By Order of the Board of Directors

Jacob Tenenboim
Chairman of the Board
July 14, 2022

SAVERONE 2014 LTD.

PROXY

THIS PROXY IS SOLICITED ON BEHALF OF THE BOARD OF DIRECTORS

The undersigned shareholder of SaverOne 2014 Ltd. (the "Company") hereby appoints, Ori Gilboa, Chief Executive Officer, and Tony Klein, Chief Financial Officer, or any of them, agents and proxies of the undersigned, with full power of substitution to each of them, to represent and to vote on behalf of the undersigned all the ordinary shares of the Company which the undersigned is entitled to vote at the Special Meeting of Shareholders (the "Meeting") to be held at the offices of the Company's at Em Hamoshavot Rd. 94, Petah Tikva, Israel, on Thursday, August 18, 2022, at 3:00 p.m. Israel time and at any adjournments or postponements thereof, upon the following matters, which are more fully described in the Notice of Special Meeting of Shareholders and Proxy Statement relating to the said Meeting.

The undersigned acknowledges receipt of the Notice of Special Meeting of Shareholders and Proxy Statement of the Company relating to the Meeting.

This Proxy, when properly executed, will be voted in the manner directed herein by the undersigned. If no direction is made with respect to any matter, this Proxy will be voted FOR such matter. Any and all proxies heretofore given by the undersigned are hereby revoked.

(Continued and to be signed on the reverse side)

SPECIAL MEETING OF SHAREHOLDERS OF SAVERONE 2014 LTD.

August 18, 2022

PLEASE SIGN, DATE AND RETURN PROMPTLY IN THE ENCLOSED ENVELOPE. PLEASE MARK YOUR VOTE IN BLUE OR BLACK INK AS SHOWN HERE ☒

  1. To elect Sharon Schreiber as an external director for a three-year term ending August 18, 2025
FOR AGAINST ABSTAIN
--- ----- --- --------- --- ---------

1A. Please mark YES if you are a controlling shareholder or have a personal interest in the said resolution, as such terms are defined in the Proxy Statement of the Company. Please mark NO if you are not. IF YOU DO NOT MARK ONE OF THE BOXES YOUR VOTE SHALL NOT BE COUNTED.

YES
NO
---------- --- ----

In their discretion, the proxies are authorized to vote upon such other matters as may properly come before the Meeting or any adjournment or postponement thereof.

_______, 2022
NAME SIGNATURE DATE
_______, 2022
NAME SIGNATURE DATE

Please sign exactly as your name appears on this Proxy.
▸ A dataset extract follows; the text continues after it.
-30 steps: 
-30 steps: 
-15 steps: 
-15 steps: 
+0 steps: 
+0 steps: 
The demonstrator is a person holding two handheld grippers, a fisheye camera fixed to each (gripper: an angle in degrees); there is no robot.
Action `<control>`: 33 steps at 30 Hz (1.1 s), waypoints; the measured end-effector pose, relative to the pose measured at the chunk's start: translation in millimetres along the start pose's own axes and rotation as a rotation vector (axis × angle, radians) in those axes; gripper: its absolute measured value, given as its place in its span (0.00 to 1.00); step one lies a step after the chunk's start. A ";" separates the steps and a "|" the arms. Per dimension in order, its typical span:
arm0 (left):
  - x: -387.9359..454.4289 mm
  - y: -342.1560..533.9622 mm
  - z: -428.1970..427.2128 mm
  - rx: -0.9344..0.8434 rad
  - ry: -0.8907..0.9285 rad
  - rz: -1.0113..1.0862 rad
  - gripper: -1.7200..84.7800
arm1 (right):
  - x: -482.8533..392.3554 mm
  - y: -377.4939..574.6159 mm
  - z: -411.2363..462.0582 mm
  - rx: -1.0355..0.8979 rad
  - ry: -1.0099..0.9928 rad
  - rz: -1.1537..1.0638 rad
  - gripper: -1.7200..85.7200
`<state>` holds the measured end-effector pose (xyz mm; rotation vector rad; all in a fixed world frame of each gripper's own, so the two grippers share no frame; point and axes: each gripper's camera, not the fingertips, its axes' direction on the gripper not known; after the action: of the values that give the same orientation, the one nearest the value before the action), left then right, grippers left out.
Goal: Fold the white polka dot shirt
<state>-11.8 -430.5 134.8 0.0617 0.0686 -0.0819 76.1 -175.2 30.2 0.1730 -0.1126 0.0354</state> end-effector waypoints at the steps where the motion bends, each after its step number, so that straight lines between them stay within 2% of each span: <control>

When shares are held jointly, each holder should sign. When signing as executor, administrator, trustee or guardian, please give full title as such. If the signed is a corporation, please sign full corporate name by duly authorized officer, giving full title as such. If signer is a partnership, please sign in partnership name by authorized person.